Professor P P Anthony, Exeter
A celebration of poetry
I was disappointed to hear that David Lister considers National Poetry Day to be "an insult to poetry" (The Week in Arts, 9 October). While it's true that we have no National Film Day or National Music Day, the prominence of both these art forms is amply assisted by frequent reviews in the national media, whereas references to the "vibrant and ubiquitous part of our culture" that is poetry are comparatively rare (except, of course, the recent brief flurry of attention given to Carol Ann Duffy's appointment as Laureate, which centred, perhaps naturally, not on the poetry itself, but on the novelty of Duffy being the first woman to hold the post).
This week, I've spoken to a number of teachers who have been able to use last Thursday's "stunts" (or "resources" as they preferred to call them) as a springboard for developing in their students an enthusiasm for language and poetry that will hopefully last beyond a single day.
Instead of calling for National Poetry Day to be abolished, perhaps Mr Lister could try and see it in the way it was intended: not a gimmick, but as a celebration, and a focusing of the public eye on to an art form which is often overshadowed by more spectacular entertainments.
Tony Keeton, Chesterfield, Derbyshire
Narrow-minded travellers
I am thankful that I have not been on a cruise with Richard Ingrams and his clique of narrow- minded individuals ("Hell is other people when you're stuck on a cruise ship", 9 October).
I have been a regular Swan Hellenic passenger for many years, and because of the free seating policy found myself at meals with many very interesting people, some of whom became friends. Of course there were bores but one didn't have to sit with them again.
The parties of "mates" were a real menace on board: they shunned other passengers and in turn were avoided, so there was never any chance of their minds being expanded.
Dr Margaret Elmes, Dinas Powys, Vale of Glamorgan
Czech bounce
One reason why the Czech Republic may be so far ahead of us, as Laurence Shields suggests (letter, 12 October) could be that their politicians spend less time bragging that their next initiative will "lead the world" and more on simply trying to make things better. How long can we continue to delude ourselves that we lead the world when our infrastructure is crumbling and the prevailing political atmosphere is old-fashioned and obsessed with appearance rather than performance?

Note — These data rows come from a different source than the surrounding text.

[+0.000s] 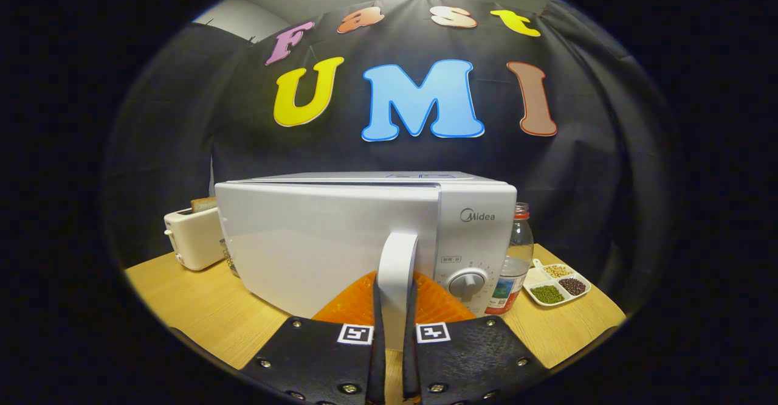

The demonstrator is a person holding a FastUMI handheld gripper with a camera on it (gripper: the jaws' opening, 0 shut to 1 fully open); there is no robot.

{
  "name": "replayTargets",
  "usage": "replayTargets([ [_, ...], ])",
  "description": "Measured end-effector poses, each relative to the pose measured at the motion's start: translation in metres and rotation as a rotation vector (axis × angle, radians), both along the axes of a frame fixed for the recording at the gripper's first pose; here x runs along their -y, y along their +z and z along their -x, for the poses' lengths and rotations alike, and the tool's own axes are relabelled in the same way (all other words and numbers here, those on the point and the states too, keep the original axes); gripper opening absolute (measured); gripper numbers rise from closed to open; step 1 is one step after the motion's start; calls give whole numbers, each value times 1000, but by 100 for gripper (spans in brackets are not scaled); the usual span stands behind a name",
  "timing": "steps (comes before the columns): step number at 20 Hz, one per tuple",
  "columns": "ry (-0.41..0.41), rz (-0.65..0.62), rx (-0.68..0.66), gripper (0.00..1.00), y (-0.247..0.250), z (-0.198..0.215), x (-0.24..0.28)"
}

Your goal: Open the microwave, put the food inside, and close the microwave door.

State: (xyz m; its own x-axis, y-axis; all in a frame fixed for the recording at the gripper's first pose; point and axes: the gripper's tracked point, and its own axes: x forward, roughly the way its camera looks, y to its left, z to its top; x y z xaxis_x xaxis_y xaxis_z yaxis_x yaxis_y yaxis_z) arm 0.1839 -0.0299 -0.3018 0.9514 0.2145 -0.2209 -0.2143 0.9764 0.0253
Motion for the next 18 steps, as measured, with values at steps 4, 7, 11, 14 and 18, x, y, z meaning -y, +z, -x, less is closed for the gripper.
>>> replayTargets([
  [4, 29, -5, -20, 11, 4, 43, -16],
  [7, 54, -21, -36, 11, 6, 82, -38],
  [11, 112, -55, -75, 11, 8, 138, -83],
  [14, 115, -66, -58, 11, 12, 172, -121],
  [18, 93, -43, -18, 11, 15, 201, -176],
])
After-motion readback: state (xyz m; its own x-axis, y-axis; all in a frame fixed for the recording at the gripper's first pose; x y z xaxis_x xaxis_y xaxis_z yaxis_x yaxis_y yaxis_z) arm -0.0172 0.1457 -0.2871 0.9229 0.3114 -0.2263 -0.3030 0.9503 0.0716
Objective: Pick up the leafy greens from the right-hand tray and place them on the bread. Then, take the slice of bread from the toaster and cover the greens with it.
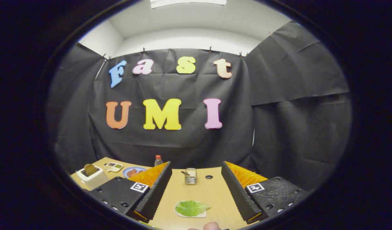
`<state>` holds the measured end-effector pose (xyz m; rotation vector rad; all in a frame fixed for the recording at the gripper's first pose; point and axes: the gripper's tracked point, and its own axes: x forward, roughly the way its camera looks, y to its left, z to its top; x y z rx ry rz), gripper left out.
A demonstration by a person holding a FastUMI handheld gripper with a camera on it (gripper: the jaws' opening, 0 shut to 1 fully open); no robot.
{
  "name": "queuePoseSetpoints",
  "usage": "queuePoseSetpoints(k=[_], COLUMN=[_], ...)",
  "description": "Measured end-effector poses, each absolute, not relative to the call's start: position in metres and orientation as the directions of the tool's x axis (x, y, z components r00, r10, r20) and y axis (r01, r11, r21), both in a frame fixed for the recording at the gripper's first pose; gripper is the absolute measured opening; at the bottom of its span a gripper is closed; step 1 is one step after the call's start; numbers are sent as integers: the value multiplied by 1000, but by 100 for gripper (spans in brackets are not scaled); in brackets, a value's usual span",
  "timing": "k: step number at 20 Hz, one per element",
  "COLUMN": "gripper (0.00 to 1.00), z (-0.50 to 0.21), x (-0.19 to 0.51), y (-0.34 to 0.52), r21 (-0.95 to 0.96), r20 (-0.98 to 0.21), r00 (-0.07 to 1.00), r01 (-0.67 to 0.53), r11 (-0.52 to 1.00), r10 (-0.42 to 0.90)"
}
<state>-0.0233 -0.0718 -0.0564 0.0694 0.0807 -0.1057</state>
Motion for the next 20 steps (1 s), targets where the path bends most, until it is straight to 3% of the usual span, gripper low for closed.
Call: queuePoseSetpoints(k=[8,20], gripper=[95,96], z=[-175,-369], x=[-9,85], y=[-110,-109], r21=[121,235], r20=[-268,-464], r00=[961,882], r01=[100,40], r11=[988,971], r10=[-64,76])
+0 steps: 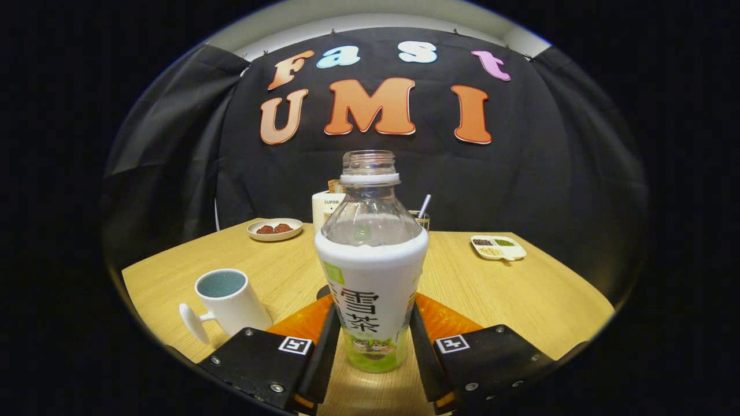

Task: Take the bottle from table, then pour the juice into the cup, finally place the bottle on the coaster

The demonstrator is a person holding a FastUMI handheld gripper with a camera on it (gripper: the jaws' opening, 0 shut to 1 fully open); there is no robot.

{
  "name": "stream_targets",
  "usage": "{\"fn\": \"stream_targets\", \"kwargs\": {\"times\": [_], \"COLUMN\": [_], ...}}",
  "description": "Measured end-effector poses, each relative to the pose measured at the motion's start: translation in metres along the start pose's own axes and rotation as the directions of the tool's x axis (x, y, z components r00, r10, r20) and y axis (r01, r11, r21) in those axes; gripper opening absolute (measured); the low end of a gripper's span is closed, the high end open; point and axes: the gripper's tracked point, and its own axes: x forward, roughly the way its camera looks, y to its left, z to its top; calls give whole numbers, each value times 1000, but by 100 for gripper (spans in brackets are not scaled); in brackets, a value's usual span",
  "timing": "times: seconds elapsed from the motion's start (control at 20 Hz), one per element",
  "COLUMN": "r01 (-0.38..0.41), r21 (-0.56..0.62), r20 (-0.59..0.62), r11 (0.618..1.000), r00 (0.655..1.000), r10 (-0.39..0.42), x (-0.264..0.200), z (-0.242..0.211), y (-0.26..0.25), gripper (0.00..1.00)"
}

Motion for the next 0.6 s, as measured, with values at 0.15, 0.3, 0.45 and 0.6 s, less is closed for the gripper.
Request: {"fn": "stream_targets", "kwargs": {"times": [0.15, 0.3, 0.45, 0.6], "r01": [38, 79, 130, 173], "r21": [-114, -261, -428, -547], "r20": [22, 40, 86, 130], "r11": [993, 962, 895, 819], "r00": [999, 997, 991, 984], "r10": [-35, -71, -103, -121], "x": [2, 4, 1, 2], "z": [10, 17, 31, 40], "y": [3, 9, 14, 19], "gripper": [63, 63, 63, 62]}}
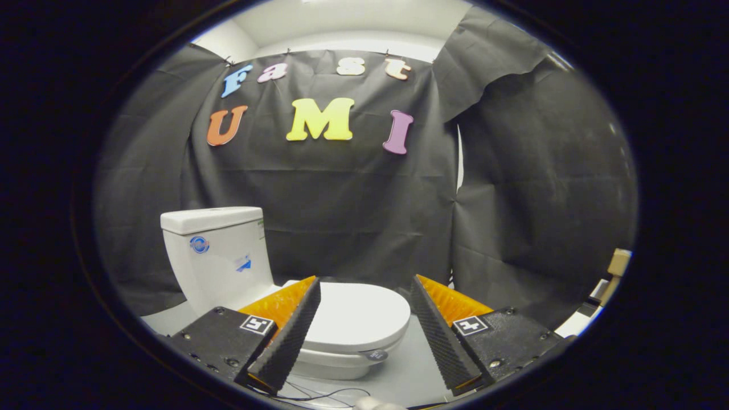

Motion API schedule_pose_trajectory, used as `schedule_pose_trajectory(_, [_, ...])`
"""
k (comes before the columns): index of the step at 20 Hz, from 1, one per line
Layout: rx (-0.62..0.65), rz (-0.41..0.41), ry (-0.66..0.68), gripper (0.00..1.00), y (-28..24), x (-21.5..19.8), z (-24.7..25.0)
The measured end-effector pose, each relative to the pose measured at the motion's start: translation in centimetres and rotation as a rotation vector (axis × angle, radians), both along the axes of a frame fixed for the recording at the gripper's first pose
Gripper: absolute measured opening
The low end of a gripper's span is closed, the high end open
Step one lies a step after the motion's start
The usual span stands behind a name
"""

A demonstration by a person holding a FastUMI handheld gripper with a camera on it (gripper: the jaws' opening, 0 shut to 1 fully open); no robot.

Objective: Open the toilet lid.

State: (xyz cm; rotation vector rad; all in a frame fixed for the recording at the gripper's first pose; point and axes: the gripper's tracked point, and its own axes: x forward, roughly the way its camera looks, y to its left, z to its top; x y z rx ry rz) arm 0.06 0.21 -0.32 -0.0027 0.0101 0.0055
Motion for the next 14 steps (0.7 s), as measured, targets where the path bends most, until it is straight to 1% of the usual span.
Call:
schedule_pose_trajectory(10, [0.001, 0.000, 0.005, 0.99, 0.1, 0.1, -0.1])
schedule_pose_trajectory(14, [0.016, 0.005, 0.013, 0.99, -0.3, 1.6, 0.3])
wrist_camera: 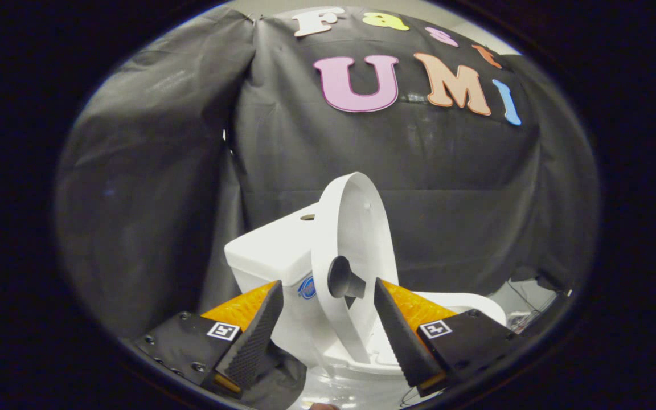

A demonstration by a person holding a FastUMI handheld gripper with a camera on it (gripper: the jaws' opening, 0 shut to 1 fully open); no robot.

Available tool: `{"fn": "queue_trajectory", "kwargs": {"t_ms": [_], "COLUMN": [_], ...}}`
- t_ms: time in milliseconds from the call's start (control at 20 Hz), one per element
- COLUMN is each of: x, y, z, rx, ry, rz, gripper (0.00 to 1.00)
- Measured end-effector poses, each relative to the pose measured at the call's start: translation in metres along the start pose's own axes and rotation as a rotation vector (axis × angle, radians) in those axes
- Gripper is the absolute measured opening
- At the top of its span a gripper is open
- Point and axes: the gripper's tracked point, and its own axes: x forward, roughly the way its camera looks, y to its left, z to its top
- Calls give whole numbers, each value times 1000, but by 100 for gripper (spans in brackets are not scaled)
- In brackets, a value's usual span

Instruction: Open the toilet lid.

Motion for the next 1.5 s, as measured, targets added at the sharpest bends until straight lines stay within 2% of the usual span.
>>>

Peter Whitby, Bossington, Somerset
Gays of old
Peter Benson informs us (letter, 13 October) that to older people gay used to mean cheerful. In fact it meant, and still means, rather more than that. It was not for nothing that the art of courtly love was called "the gay science" – that is, an activity which made its expert practitioners feel both happy and spiritually uplifted. Whatever the new, hopefully transient, uses of the term, we need to preserve that original sense, for no other word in our language conveys it.